Exercise prompt - When you reproduce these records, keep every word exactly and drop the images.

⁂

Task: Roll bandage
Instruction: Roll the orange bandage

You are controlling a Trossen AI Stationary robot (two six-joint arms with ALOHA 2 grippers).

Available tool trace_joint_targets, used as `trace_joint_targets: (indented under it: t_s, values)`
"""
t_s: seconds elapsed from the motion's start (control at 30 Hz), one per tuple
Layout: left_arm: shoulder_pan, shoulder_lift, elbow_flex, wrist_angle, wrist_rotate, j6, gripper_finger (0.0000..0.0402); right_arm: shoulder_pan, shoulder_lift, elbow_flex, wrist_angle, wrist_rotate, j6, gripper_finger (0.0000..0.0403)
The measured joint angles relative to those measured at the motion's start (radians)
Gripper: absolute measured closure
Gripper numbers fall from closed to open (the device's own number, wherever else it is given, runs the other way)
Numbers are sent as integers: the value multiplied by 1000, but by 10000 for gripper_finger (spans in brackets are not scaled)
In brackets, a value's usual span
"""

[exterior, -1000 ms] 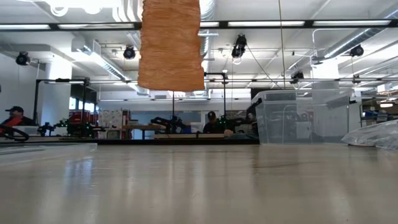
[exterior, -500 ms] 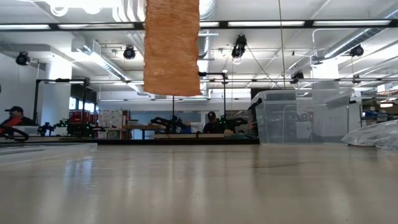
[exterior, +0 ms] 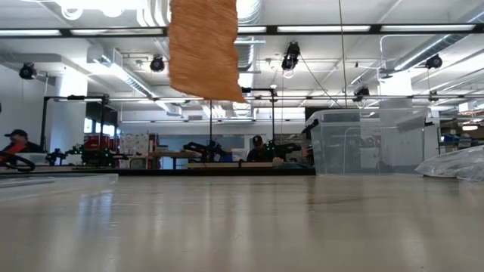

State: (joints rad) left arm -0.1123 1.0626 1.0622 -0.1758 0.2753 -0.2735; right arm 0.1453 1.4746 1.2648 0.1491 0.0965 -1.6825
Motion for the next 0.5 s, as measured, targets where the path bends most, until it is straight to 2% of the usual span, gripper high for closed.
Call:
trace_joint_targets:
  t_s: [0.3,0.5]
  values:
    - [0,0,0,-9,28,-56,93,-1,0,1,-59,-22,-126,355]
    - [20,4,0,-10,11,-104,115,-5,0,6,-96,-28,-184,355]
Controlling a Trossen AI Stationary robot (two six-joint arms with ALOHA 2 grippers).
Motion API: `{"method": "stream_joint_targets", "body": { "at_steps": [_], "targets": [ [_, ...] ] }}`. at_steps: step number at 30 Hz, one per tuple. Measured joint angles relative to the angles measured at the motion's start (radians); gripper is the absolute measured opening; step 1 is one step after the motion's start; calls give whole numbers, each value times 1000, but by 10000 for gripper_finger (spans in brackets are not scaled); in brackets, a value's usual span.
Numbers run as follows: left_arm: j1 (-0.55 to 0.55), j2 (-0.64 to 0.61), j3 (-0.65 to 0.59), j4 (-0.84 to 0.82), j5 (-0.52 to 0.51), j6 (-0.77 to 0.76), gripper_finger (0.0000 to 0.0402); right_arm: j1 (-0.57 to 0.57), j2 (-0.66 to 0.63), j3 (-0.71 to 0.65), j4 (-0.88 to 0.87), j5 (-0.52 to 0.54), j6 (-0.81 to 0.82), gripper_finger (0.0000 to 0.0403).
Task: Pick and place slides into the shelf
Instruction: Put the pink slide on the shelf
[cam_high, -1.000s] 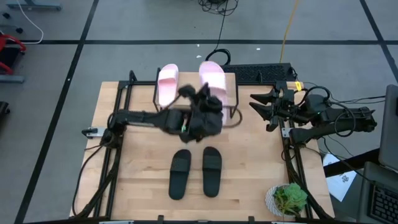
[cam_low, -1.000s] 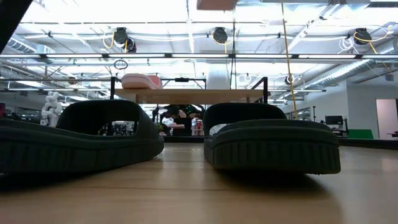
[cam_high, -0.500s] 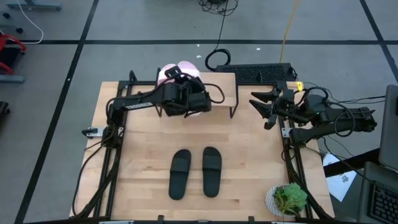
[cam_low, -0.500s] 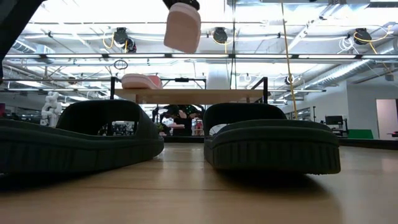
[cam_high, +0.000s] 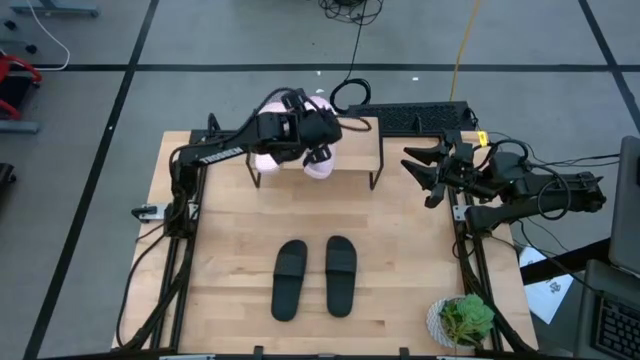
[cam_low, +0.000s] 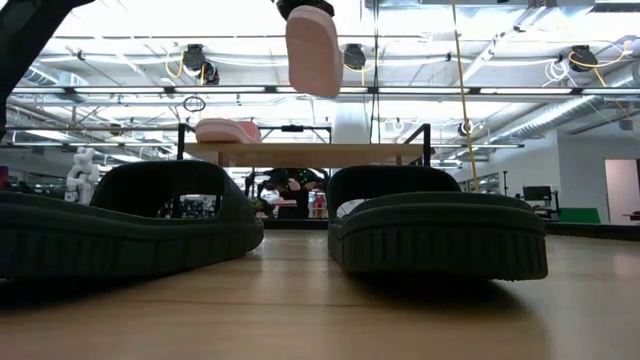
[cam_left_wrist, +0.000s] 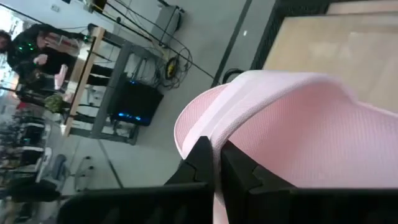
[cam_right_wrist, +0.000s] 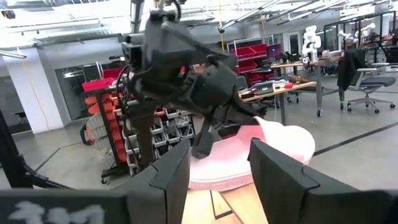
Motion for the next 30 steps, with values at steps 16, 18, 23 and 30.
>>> {"method": "stream_joint_targets", "body": {
  "at_steps": [16, 18, 23, 30],
  "targets": [
    [94, -3, -9, 357, 317, 75, 0, 0, 0, 0, -1, 59, -9, 155],
    [69, -4, -28, 407, 319, 94, 0, 0, 0, 0, -2, 78, -11, 155],
    [-16, -3, -120, 455, 305, 111, 0, 0, 0, 0, -2, 82, -17, 155],
    [-26, -133, -515, 641, 264, 38, 0, 0, 0, 0, -2, 131, -33, 155]
  ]
}}
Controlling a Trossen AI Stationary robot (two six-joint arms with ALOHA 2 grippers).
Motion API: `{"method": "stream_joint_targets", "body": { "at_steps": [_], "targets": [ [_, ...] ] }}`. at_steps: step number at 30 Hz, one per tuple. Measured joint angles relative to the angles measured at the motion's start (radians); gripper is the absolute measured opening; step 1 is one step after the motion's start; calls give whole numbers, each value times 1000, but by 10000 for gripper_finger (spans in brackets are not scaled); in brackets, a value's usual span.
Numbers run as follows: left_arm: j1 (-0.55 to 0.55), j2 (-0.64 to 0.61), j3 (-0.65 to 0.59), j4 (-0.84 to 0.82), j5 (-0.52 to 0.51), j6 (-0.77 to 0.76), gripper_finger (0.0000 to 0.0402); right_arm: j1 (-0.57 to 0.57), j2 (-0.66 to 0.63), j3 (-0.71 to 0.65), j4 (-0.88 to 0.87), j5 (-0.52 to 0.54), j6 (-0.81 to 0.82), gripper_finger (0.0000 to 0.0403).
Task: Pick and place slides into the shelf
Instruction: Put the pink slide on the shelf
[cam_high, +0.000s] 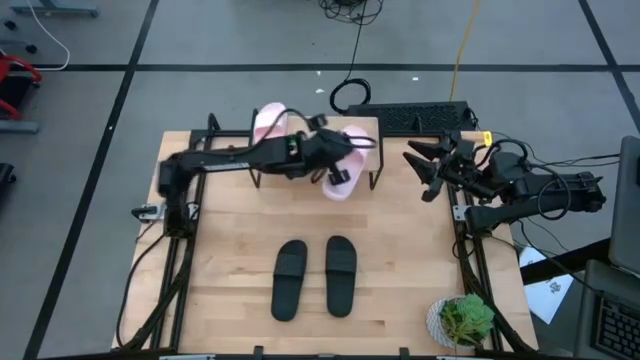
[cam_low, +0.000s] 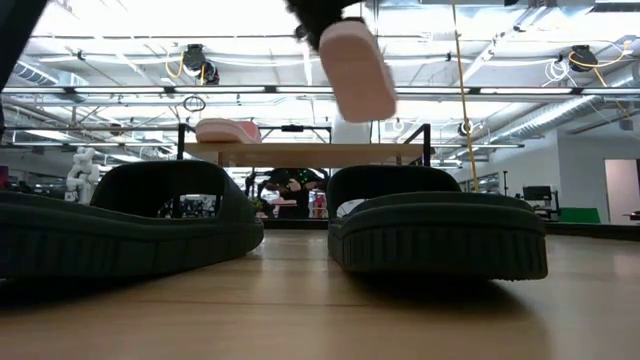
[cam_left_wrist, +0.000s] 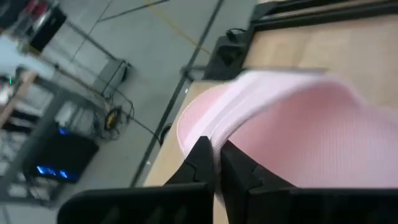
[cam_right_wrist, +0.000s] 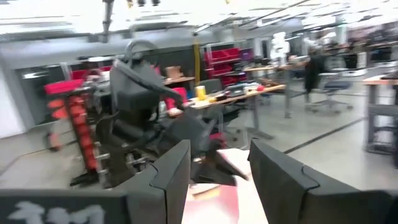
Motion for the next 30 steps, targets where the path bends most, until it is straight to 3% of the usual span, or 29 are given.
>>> {"method": "stream_joint_targets", "body": {
  "at_steps": [6, 9, 12, 20, 30],
  "targets": [
    [18, -263, -417, 327, -59, 39, 0, -1, -2, 0, 10, 100, -46, 155],
    [44, -365, -567, 419, -17, 34, 0, -1, 0, 0, 44, 160, -70, 155],
    [69, -411, -660, 461, -49, 98, 0, -2, 0, 0, 89, 159, -100, 155],
    [130, -412, -678, 479, -76, 128, 0, -2, 2, 0, 129, 160, -103, 155],
    [262, -412, -678, 452, -30, 62, 0, -1, 26, 0, 131, 160, -86, 155]
  ]
}}
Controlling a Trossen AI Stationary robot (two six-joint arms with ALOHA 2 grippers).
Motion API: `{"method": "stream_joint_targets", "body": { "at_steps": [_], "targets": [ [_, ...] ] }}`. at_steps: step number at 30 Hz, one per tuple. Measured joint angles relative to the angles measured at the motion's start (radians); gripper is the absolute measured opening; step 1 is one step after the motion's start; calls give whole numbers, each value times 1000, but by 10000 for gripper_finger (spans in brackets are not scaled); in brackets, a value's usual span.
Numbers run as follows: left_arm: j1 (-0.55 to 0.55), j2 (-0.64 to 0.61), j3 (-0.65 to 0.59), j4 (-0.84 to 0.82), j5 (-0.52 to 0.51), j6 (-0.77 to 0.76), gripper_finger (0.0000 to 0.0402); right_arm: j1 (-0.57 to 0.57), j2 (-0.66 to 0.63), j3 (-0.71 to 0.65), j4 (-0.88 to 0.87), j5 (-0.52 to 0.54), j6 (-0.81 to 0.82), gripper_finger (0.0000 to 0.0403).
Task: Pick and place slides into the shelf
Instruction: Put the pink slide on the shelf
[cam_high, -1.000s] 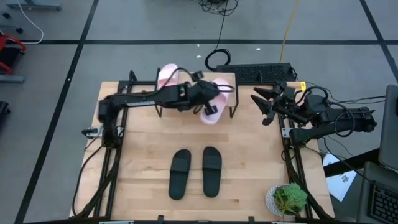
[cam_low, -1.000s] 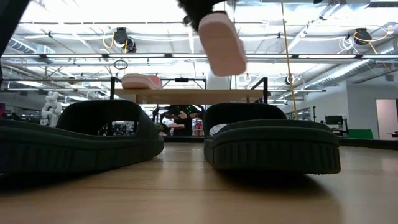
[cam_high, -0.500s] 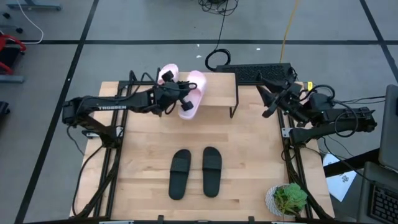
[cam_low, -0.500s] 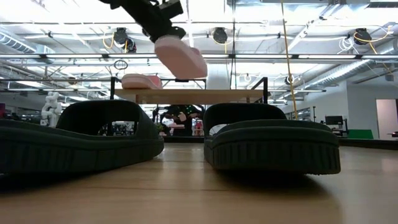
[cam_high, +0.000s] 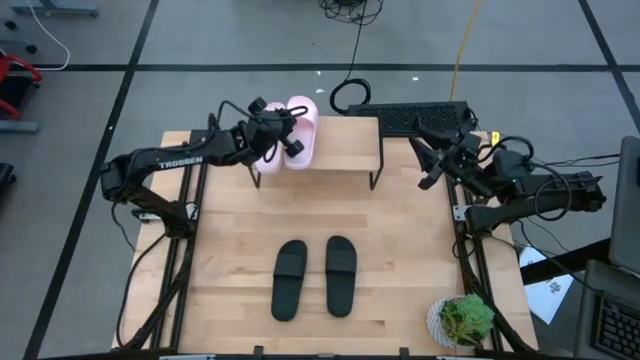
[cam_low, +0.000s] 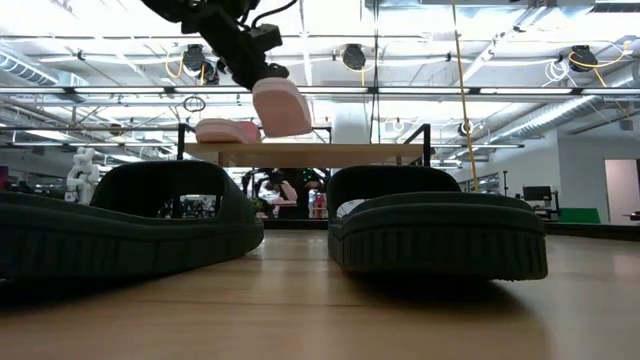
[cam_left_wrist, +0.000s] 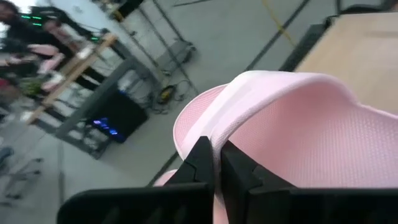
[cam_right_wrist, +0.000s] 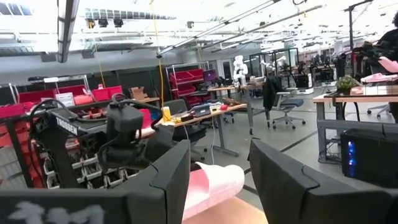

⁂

Solution below -
Task: Roll bandage
Instruction: Roll the orange bandage

You are controlling a Trossen AI Stationary robot (two six-joint arms with ALOHA 2 grippers).

Available tool trace_joint_targets, used as `trace_joint_targets: (indented under it: t_s, values)`
"""
t_s: seconds elapsed from the motion's start (control at 30 Hz), one per tuple
Layout: left_arm: shoulder_pan, shoulder_lift, elbow_flex, wrist_angle, wrist_rotate, j6, gripper_finger (0.0000..0.0402); right_arm: shoulder_pan, shoulder_lift, elbow_flex, wrist_angle, wrist_rotate, j6, gripper_finger (0.0000..0.0403)
The measured joint angles relative to those measured at the motion's start (radians)
Gripper: absolute measured closure
Gripper numbers fall from closed to open (the device's own number, wherever else it is given, runs the other way)
Numbers are sent as integers: the value multiplied by 1000, but by 10000 for gripper_finger (spans in brackets are not scaled)
In brackets, a value's usual span
"""

[exterior, -1000 ms] 
[exterior, -500 ms] 
[exterior, +0 ms] 

State: (joints rad) left arm -0.1123 1.0626 1.0622 -0.1758 0.2753 -0.2735; right arm 0.1453 1.4746 1.2648 0.1491 0.0965 -1.6825
Motion for the next 0.5 s, as measured, targets where the path bends most, until it is straight to 2% of the usual span, gripper high for closed.
Call:
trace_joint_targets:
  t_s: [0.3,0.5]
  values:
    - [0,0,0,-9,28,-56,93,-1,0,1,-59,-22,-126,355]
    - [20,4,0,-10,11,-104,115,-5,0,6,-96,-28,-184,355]
Controlling a Trossen AI Stationary robot (two six-joint arms with ALOHA 2 grippers).
Motion API: `{"method": "stream_joint_targets", "body": { "at_steps": [_], "targets": [ [_, ...] ] }}`. at_steps: step number at 30 Hz, one per tuple. Measured joint angles relative to the angles measured at the motion's start (radians); gripper is the absolute measured opening; step 1 is one step after the motion's start; calls give whole numbers, each value times 1000, but by 10000 for gripper_finger (spans in brackets are not scaled); in brackets, a value's usual span.
Numbers run as follows: left_arm: j1 (-0.55 to 0.55), j2 (-0.64 to 0.61), j3 (-0.65 to 0.59), j4 (-0.84 to 0.82), j5 (-0.52 to 0.51), j6 (-0.77 to 0.76), gripper_finger (0.0000 to 0.0402); right_arm: j1 (-0.57 to 0.57), j2 (-0.66 to 0.63), j3 (-0.71 to 0.65), j4 (-0.88 to 0.87), j5 (-0.52 to 0.54), j6 (-0.81 to 0.82), gripper_finger (0.0000 to 0.0403).
Task: Pick and place slides into the shelf
Instruction: Put the pink slide on the shelf
[cam_high, -1.000s] 
[cam_low, -1.000s] 
[cam_high, -0.500s] 
[cam_low, -0.500s] 
[cam_high, +0.000s] 
[cam_low, +0.000s] 
[cam_left_wrist, +0.000s] 
[cam_right_wrist, +0.000s] 
Motion for the next 30 steps, with values at steps 16, 18, 23 and 30.
>>> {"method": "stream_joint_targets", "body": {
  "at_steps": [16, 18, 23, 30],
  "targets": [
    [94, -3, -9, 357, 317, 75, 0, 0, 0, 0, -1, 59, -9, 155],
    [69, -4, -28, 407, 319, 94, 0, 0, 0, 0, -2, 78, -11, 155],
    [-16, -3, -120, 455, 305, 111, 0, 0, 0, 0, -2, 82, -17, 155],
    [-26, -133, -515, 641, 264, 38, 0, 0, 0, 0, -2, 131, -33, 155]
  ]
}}
Controlling a Trossen AI Stationary robot (two six-joint arms with ALOHA 2 grippers).
Motion API: `{"method": "stream_joint_targets", "body": { "at_steps": [_], "targets": [ [_, ...] ] }}`. at_steps: step number at 30 Hz, one per tuple. Measured joint angles relative to the angles measured at the motion's start (radians); gripper is the absolute measured opening; step 1 is one step after the motion's start; calls give whole numbers, each value times 1000, but by 10000 for gripper_finger (spans in brackets are not scaled); in brackets, a value's usual span.
Numbers run as follows: left_arm: j1 (-0.55 to 0.55), j2 (-0.64 to 0.61), j3 (-0.65 to 0.59), j4 (-0.84 to 0.82), j5 (-0.52 to 0.51), j6 (-0.77 to 0.76), gripper_finger (0.0000 to 0.0402); right_arm: j1 (-0.57 to 0.57), j2 (-0.66 to 0.63), j3 (-0.71 to 0.65), j4 (-0.88 to 0.87), j5 (-0.52 to 0.54), j6 (-0.81 to 0.82), gripper_finger (0.0000 to 0.0403).
Task: Pick and place slides into the shelf
Instruction: Put the pink slide on the shelf
[cam_high, +0.000s] 
[cam_low, +0.000s] 
[cam_left_wrist, +0.000s] 
[cam_right_wrist, +0.000s] 
Motion for the next 30 steps, targets where the path bends most, until it is straight to 3% of the usual span, or 29 are given.
>>> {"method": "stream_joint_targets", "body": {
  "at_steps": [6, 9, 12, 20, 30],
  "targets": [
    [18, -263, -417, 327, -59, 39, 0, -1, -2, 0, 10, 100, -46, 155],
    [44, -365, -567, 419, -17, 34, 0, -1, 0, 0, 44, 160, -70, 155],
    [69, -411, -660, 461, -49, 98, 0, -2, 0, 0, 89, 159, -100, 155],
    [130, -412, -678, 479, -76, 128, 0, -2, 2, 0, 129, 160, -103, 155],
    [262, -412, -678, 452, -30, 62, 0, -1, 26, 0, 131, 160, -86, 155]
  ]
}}
Controlling a Trossen AI Stationary robot (two six-joint arms with ALOHA 2 grippers).
Motion API: `{"method": "stream_joint_targets", "body": { "at_steps": [_], "targets": [ [_, ...] ] }}`. at_steps: step number at 30 Hz, one per tuple. Measured joint angles relative to the angles measured at the motion's start (radians); gripper is the absolute measured opening; step 1 is one step after the motion's start; calls give whole numbers, each value times 1000, but by 10000 for gripper_finger (spans in brackets are not scaled); in brackets, a value's usual span.
Numbers run as follows: left_arm: j1 (-0.55 to 0.55), j2 (-0.64 to 0.61), j3 (-0.65 to 0.59), j4 (-0.84 to 0.82), j5 (-0.52 to 0.51), j6 (-0.77 to 0.76), gripper_finger (0.0000 to 0.0402); right_arm: j1 (-0.57 to 0.57), j2 (-0.66 to 0.63), j3 (-0.71 to 0.65), j4 (-0.88 to 0.87), j5 (-0.52 to 0.54), j6 (-0.81 to 0.82), gripper_finger (0.0000 to 0.0403).
Task: Pick and place slides into the shelf
Instruction: Put the pink slide on the shelf
[cam_high, -1.000s] 
[cam_low, -1.000s] 
[cam_high, -0.500s] 
[cam_low, -0.500s] 
[cam_high, +0.000s] 
[cam_low, +0.000s] 
[cam_left_wrist, +0.000s] 
[cam_right_wrist, +0.000s] 

No further output is given for this exercise.